The last time we introduced the information retrieval technology-Boolean retrieval, the Boolean model can solve a very important problem, that is, to find the documents related to user requirements (which also requires a lot of processing, such as Word Segmentation, normalization, removing deprecated words, etc. We just introduce the main framework process ). However, there may be a lot of documents, maybe thousands or tens of thousands, which is far from what the user wants. Users will not choose from tens of thousands of documents. Therefore, we need to sort the results and display the documents that best meet users' needs at the top, just as google and baidu do. Careful friends can find that, in fact, information retrieval is a step-by-step pruning and filtering process, and the last thing left behind is what the user wants.
Therefore, we need a scoring mechanism to sort and exclude top N documents from the scores and return them to users. How can we determine this score? Of course, it is the similarity between the query that the user queries and the returned document. There are many ways to calculate similarity:
Method 1 Jaccard coefficient
This method looks easy to understand, that is, the number of words that appear together with the query and document, divided by the total number of words. Of course there are also many problems
1. The number of times words appear in the document is not taken into account (tf factor is not taken into account)
2. The document frequency is not taken into account (idf factor is not taken into account)
3. The length of a document is not taken into account. The similarity between a long document and a short document is significantly different in calculation.
Let's take a look at a very famous model-spatial vector model.
Method 2 vector space model (VSM)
First, we will introduce two concepts: tf and idf.
Tf is term frequency, which indicates the number of times a term t appears in document d. This is a very important concept in the document. The increase in the number of occurrences means a higher degree of importance. However, the increase in relevance is not a year-on-year comparison with the increase in the number of occurrences. Therefore, tf usually needs to do the following processing:
W1 = log10 (tf + 1)
In this way, we need to weaken the influence of the number of times on relevance.
Df is document frequency, indicating the frequency of a term appearing in the entire document set. Contrary to tf, the importance of a term is inversely proportional to the frequency of its appearance in the corpus. For example, words such as and or appear in almost all documents, so the meaning of these words is very weak, and some professional words only appear in several documents, obviously more important. Idf is the reciprocal of df, which is used for convenience.
Similarly, in order to weaken the frequency effect, we also do the following:
W2 = log10 (N/df) where N is the total number of documents, df is the number of times the document term appears in all document sets.
It must be noted that the calculation of tf and idf has many variations, and you do not have to use the formula above. In many cases, you must analyze the formula based on the size of the document set.

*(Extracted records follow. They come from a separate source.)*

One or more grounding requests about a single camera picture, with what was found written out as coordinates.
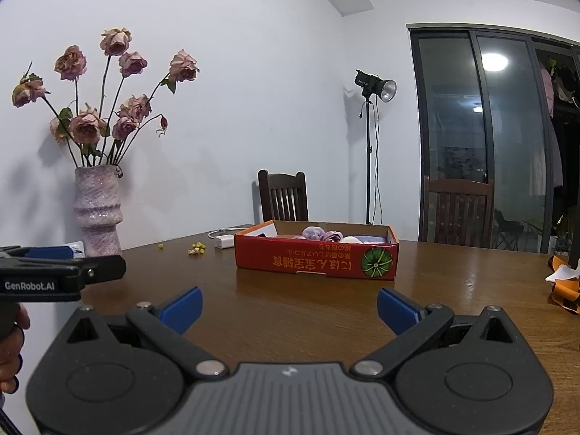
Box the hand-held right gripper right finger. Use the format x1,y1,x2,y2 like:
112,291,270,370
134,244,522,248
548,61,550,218
351,287,522,379

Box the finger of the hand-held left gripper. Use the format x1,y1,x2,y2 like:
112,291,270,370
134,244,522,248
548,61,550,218
68,254,127,287
22,245,75,259

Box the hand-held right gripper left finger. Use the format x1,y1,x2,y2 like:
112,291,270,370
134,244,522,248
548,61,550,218
59,287,228,380

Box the red cardboard box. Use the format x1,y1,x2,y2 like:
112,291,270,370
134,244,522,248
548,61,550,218
234,220,399,280

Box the person's left hand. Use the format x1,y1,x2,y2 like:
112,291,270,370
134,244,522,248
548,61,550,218
0,304,30,394

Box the pink speckled ceramic vase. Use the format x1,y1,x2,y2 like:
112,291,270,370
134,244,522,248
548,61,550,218
73,166,124,258

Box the scattered yellow dried petals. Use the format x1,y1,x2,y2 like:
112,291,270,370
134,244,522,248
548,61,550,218
156,241,207,256

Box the bunch of dried pink roses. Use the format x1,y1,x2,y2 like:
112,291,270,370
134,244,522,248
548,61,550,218
11,27,200,168

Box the black folding chair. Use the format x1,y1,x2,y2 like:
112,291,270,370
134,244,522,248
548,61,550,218
493,208,527,251

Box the dark wooden chair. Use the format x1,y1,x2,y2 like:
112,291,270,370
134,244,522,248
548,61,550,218
423,176,494,249
257,169,310,223

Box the orange white crumpled paper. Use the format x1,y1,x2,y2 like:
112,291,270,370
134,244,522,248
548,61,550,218
546,254,580,315

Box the green potted plant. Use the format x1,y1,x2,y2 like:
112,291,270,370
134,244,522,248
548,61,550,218
552,215,572,254

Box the sliding glass door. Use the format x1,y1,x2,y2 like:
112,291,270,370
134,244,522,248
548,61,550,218
408,22,580,254

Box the hanging clothes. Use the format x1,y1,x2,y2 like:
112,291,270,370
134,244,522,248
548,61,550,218
537,57,580,189

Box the studio light on stand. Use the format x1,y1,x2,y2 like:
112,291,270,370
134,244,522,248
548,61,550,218
355,69,397,226

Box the white charger with cable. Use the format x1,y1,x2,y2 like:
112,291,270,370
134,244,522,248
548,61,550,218
208,227,252,251

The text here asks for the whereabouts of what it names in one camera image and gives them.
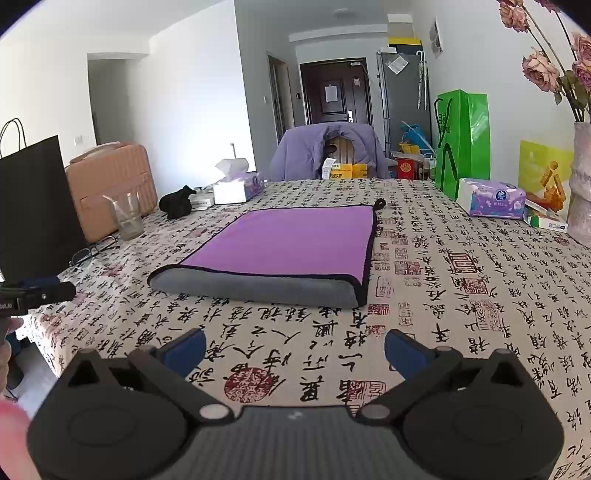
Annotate dark brown door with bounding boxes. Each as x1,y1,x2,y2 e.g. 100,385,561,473
300,59,374,126

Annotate green shopping bag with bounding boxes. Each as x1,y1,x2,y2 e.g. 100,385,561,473
434,90,491,200

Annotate grey refrigerator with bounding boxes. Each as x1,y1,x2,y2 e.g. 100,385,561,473
376,48,432,148

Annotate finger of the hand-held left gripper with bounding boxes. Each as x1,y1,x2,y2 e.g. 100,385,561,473
16,276,77,308

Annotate dried pink flowers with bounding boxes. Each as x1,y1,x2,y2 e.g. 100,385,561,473
496,0,591,123

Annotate yellow green box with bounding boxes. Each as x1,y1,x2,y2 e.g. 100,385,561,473
517,140,575,217

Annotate yellow and black box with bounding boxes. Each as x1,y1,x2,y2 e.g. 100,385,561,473
387,36,423,52

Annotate black paper bag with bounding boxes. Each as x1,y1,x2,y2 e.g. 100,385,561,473
0,117,88,282

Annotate black eyeglasses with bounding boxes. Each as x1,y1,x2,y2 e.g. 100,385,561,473
69,235,122,268

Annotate black animal figurine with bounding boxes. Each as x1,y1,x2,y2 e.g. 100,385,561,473
159,185,197,220

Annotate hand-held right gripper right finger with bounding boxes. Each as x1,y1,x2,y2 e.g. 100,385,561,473
353,329,534,428

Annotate white and purple tissue box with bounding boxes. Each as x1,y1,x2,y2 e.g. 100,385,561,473
213,158,266,205

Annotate purple jacket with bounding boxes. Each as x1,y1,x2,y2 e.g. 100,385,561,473
270,123,398,182

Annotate blue plastic bag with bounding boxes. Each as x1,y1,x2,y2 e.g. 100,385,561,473
399,122,435,153

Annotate pink suitcase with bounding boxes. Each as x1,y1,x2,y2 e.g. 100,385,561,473
65,142,158,243

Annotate yellow cardboard box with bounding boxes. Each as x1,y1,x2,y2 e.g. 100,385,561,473
322,157,370,180

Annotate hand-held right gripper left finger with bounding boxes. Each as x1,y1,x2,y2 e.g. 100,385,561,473
58,329,235,428

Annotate small white box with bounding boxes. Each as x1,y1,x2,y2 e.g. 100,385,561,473
190,187,217,212

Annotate red box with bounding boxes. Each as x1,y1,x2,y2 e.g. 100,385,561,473
394,157,423,180

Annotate green and white box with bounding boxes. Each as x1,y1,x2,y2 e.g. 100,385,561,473
524,203,570,232

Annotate white umbrella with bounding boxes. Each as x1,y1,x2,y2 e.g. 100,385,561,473
416,51,428,110

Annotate wooden chair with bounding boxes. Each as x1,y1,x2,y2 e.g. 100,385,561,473
323,134,365,167

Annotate person's left forearm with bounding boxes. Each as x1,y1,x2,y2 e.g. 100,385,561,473
0,401,51,480

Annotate purple tissue pack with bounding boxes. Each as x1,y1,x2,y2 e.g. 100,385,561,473
457,178,527,219

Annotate clear glass cup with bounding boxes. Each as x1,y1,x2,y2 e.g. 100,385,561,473
102,191,145,241

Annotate purple and grey towel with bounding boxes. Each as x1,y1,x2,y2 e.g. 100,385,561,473
147,198,387,309

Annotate pale ceramic vase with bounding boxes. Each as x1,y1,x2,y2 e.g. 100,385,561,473
567,121,591,245

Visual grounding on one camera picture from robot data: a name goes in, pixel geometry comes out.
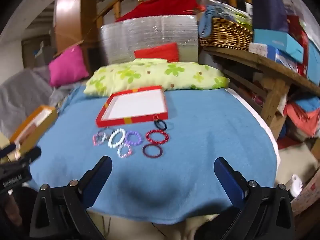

With the above tfidf as the weight, we can easily calculate the weights of all words, then use an n-dimensional vector to represent a document, and also use an n-dimensional vector to represent a query, if no corresponding term exists in the query, the weight of the claim is 0.
Therefore, using our data knowledge, we can know that in the same space, the smaller the angle between the two vectors, the more similar the two vectors, and the less independent the two vectors. Therefore, using the cosine theorem, we can easily obtain the similarity between vectors.
The spatial vector model is one of the most common and important models in information retrieval. It is easy to understand, intuitive, and effective. Hope to help you.